Each line below that contains the word "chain" is to be counted; give only the final number.

Exercise input:
■ ■ ■ ■ ■

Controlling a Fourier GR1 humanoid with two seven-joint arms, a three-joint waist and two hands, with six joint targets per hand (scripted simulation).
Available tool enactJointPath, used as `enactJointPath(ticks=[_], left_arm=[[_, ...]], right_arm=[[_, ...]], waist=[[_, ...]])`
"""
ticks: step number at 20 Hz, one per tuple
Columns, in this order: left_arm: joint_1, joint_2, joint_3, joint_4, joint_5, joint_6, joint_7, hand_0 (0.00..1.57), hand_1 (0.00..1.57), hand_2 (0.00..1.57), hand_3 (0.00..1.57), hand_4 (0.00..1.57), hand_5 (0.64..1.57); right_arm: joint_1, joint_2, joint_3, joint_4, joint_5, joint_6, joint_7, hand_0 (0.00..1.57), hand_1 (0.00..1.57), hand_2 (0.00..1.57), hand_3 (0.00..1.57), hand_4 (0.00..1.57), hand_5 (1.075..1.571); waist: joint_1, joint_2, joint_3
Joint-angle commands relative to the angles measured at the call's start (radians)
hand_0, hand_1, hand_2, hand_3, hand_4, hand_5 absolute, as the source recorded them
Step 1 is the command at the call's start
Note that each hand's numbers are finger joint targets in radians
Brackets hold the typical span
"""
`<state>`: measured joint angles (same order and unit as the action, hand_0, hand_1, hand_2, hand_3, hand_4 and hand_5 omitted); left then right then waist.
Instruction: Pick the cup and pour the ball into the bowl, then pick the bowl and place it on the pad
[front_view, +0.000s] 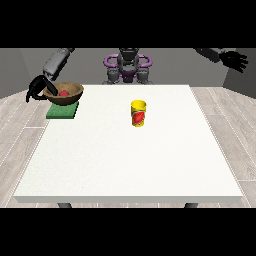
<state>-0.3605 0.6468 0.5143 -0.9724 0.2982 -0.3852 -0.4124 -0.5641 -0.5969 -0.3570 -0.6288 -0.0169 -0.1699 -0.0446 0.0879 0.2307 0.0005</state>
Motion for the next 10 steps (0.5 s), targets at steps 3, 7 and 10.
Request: enactJointPath(ticks=[3, 7, 10], left_arm=[[-0.005, 0.026, 0.018, -0.049, 0.037, -0.022, 0.011, 0.00, 0.00, 0.00, 0.00, 1.18, 1.552], [-0.014, 0.021, 0.004, -0.042, 0.030, -0.021, 0.007, 0.00, 0.00, 0.00, 0.00, 1.18, 1.552], [-0.005, 0.032, -0.004, -0.031, 0.019, -0.018, 0.030, 0.00, 0.00, 0.00, 0.00, 1.18, 1.550]], right_arm=[[0.007, -0.081, -0.045, 0.113, -0.006, 0.023, -0.029, 1.09, 1.09, 1.23, 1.16, 0.00, 1.523], [-0.057, -0.087, -0.045, 0.123, -0.020, 0.058, -0.012, 0.32, 0.32, 0.48, 0.73, 0.00, 1.495], [-0.051, -0.067, -0.029, 0.120, -0.014, 0.058, 0.009, 0.00, 0.00, 0.18, 0.12, 0.00, 1.392]], waist=[[0.023, 0.046, 0.0006], [0.034, 0.066, 0.0004], [0.022, 0.013, 0.0001]])
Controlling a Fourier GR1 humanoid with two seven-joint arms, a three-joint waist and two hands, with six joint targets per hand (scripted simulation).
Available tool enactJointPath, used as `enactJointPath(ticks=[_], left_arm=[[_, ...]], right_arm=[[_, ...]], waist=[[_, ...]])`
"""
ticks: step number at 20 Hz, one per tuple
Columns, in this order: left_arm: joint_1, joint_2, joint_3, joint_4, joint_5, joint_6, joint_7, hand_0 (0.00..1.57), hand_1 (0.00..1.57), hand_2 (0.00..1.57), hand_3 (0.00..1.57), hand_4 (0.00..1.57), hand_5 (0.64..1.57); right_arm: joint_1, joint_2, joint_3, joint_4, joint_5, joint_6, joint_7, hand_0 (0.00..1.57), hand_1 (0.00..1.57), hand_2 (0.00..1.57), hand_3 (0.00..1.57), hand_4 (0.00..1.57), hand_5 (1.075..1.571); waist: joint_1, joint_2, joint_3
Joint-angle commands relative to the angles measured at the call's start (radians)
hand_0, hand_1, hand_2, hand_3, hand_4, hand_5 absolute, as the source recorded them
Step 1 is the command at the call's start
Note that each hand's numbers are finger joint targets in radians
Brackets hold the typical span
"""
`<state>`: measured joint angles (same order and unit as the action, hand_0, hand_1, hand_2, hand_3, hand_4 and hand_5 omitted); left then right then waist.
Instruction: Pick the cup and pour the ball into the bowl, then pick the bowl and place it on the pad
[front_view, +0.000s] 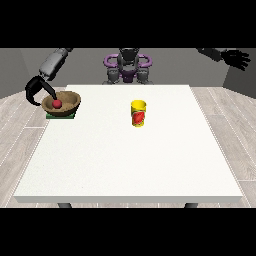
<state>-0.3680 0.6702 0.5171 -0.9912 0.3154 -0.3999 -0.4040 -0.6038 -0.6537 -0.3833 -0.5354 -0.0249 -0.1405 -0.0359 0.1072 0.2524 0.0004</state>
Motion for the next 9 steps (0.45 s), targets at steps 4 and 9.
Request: enactJointPath(ticks=[4, 9], left_arm=[[-0.020, -0.181, -0.172, -0.207, -0.030, 0.110, 0.201, 0.00, 0.00, 0.00, 0.00, 0.90, 1.559], [0.044, -0.191, -0.196, -0.139, -0.057, 0.118, 0.277, 0.00, 0.00, 0.00, 0.00, 0.90, 1.559]], right_arm=[[-0.033, 0.005, 0.044, 0.062, 0.040, 0.005, 0.091, 0.00, 0.00, 0.00, 0.00, 0.00, 1.359], [-0.098, 0.038, 0.066, -0.031, -0.001, 0.133, 0.143, 0.00, 0.00, 0.00, 0.00, 0.48, 1.434]], waist=[[0.002, -0.181, 0.0019], [-0.033, -0.377, -0.0012]])
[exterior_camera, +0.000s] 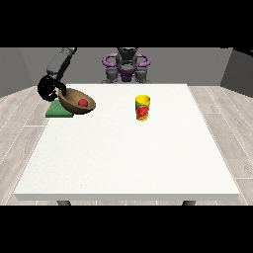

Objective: Pick the cup and pour the ball into the bowl, then pick the bowl and place it on the pad

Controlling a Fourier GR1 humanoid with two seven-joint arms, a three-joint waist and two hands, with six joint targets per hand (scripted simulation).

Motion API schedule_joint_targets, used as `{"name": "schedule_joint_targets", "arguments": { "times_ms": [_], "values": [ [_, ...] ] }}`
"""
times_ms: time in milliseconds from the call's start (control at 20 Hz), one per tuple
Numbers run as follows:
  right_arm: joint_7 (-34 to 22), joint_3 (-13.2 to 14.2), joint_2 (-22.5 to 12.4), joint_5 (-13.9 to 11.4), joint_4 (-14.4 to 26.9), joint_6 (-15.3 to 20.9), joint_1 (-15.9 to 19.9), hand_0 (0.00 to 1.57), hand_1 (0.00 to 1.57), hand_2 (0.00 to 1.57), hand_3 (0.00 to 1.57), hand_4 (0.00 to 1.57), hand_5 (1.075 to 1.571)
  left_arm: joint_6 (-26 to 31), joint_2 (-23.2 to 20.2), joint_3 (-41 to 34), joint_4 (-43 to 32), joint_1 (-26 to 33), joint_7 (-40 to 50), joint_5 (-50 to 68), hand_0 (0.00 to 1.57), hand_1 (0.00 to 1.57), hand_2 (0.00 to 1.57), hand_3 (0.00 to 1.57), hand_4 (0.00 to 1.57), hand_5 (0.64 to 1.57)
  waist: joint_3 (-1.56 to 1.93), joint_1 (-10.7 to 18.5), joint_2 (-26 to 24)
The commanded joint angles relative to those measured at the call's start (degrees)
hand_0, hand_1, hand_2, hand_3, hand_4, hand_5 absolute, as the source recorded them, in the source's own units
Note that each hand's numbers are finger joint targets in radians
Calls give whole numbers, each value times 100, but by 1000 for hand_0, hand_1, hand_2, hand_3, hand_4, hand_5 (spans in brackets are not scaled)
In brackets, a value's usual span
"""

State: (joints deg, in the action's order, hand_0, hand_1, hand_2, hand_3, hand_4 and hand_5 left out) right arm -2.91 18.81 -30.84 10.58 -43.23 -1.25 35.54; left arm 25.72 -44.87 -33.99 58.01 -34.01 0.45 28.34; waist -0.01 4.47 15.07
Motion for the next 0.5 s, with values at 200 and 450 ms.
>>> {"name": "schedule_joint_targets", "arguments": {
  "times_ms": [200, 450],
  "values": [
    [718, 464, -647, 272, 537, -730, -5, 1571, 1571, 1571, 1193, 990, 1570, -178, 50, -20, 233, 239, -734, -265, 0, 0, 0, 0, 684, 1558, 8, -142, 625],
    [1881, 706, -968, 133, 1347, -892, -195, 1571, 1571, 1571, 81, 962, 1571, -299, -196, -283, 983, 162, -128, 260, 0, 0, 0, 0, 677, 1559, 24, 61, 1104]
  ]
}}
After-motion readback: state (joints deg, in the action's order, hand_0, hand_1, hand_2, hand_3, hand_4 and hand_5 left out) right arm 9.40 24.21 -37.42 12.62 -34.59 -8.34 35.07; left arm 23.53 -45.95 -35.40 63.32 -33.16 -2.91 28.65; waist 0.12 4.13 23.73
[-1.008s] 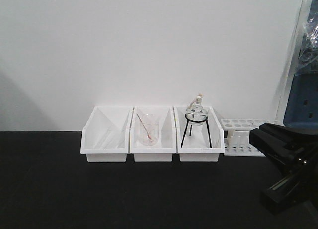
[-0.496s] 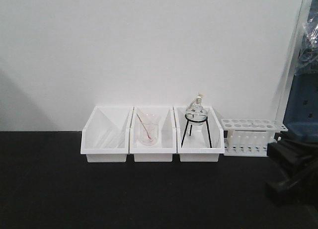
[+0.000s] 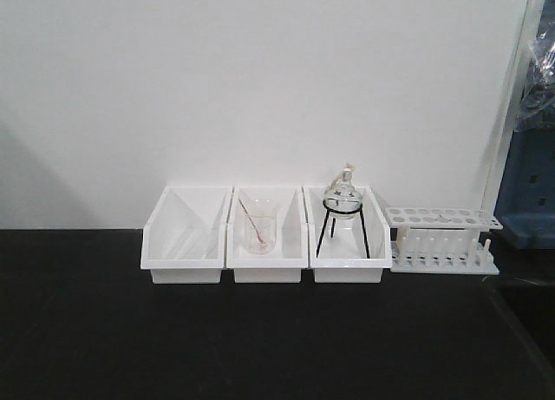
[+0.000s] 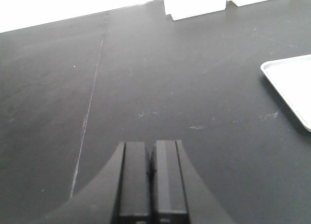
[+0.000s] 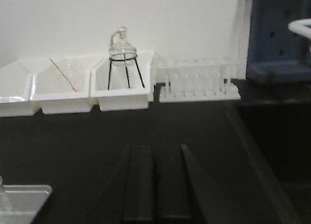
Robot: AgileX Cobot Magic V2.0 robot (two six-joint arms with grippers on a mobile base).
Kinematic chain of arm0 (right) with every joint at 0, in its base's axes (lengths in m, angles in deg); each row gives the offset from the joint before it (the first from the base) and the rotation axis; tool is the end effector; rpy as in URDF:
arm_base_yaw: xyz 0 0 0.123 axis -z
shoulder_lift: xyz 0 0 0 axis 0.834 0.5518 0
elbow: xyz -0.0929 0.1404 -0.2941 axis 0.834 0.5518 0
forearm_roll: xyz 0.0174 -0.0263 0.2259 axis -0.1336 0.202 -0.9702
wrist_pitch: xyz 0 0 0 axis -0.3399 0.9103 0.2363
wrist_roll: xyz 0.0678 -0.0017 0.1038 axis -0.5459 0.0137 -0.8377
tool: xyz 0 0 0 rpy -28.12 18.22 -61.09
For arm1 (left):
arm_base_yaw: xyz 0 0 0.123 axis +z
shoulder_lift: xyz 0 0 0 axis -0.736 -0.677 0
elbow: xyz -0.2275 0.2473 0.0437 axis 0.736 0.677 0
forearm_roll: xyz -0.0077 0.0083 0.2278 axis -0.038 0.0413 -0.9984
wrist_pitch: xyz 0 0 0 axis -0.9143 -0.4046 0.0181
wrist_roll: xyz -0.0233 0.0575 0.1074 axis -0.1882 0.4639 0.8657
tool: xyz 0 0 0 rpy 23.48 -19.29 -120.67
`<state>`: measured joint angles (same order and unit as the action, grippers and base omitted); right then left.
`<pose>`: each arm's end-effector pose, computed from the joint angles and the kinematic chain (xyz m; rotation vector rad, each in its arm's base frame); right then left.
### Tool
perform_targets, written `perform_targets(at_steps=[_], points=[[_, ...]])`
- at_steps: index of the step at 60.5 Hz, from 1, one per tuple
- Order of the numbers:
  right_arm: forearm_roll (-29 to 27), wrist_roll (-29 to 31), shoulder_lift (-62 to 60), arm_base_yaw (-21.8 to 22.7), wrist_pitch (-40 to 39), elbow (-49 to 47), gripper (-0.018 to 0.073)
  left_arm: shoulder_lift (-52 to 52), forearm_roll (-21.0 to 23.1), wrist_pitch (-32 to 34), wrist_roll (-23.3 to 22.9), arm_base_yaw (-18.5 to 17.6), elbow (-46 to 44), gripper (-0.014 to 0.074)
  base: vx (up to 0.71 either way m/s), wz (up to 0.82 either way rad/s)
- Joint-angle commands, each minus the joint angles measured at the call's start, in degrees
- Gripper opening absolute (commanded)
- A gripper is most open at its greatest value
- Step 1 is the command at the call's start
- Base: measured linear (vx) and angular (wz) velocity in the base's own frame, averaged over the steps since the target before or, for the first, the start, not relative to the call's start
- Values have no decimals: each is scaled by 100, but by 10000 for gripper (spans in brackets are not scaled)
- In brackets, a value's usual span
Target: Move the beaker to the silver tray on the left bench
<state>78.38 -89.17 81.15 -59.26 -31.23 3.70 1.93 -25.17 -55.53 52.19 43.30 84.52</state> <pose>0.0348 0.0017 0.2221 0.0671 1.6575 0.1362 0.0052 0.0049 0.1573 0.1589 1.8812 0.0790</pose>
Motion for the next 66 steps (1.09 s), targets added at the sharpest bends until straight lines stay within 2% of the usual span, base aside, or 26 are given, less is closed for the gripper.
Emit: perform_targets(at_steps=[1,11,22,66], points=[[184,-272,-600,267,253,102,-14,40,-10,471,-11,-20,114,1,0,0],[191,-211,-1604,348,1248,261,-13,40,-10,471,-11,-20,114,1,0,0],[471,-211,-1574,377,1100,261,-13,40,-10,471,-11,-20,114,1,0,0],[450,-211,-1574,377,1099,261,-13,40,-10,471,-11,-20,114,1,0,0]])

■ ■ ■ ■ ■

Solution to the problem:
2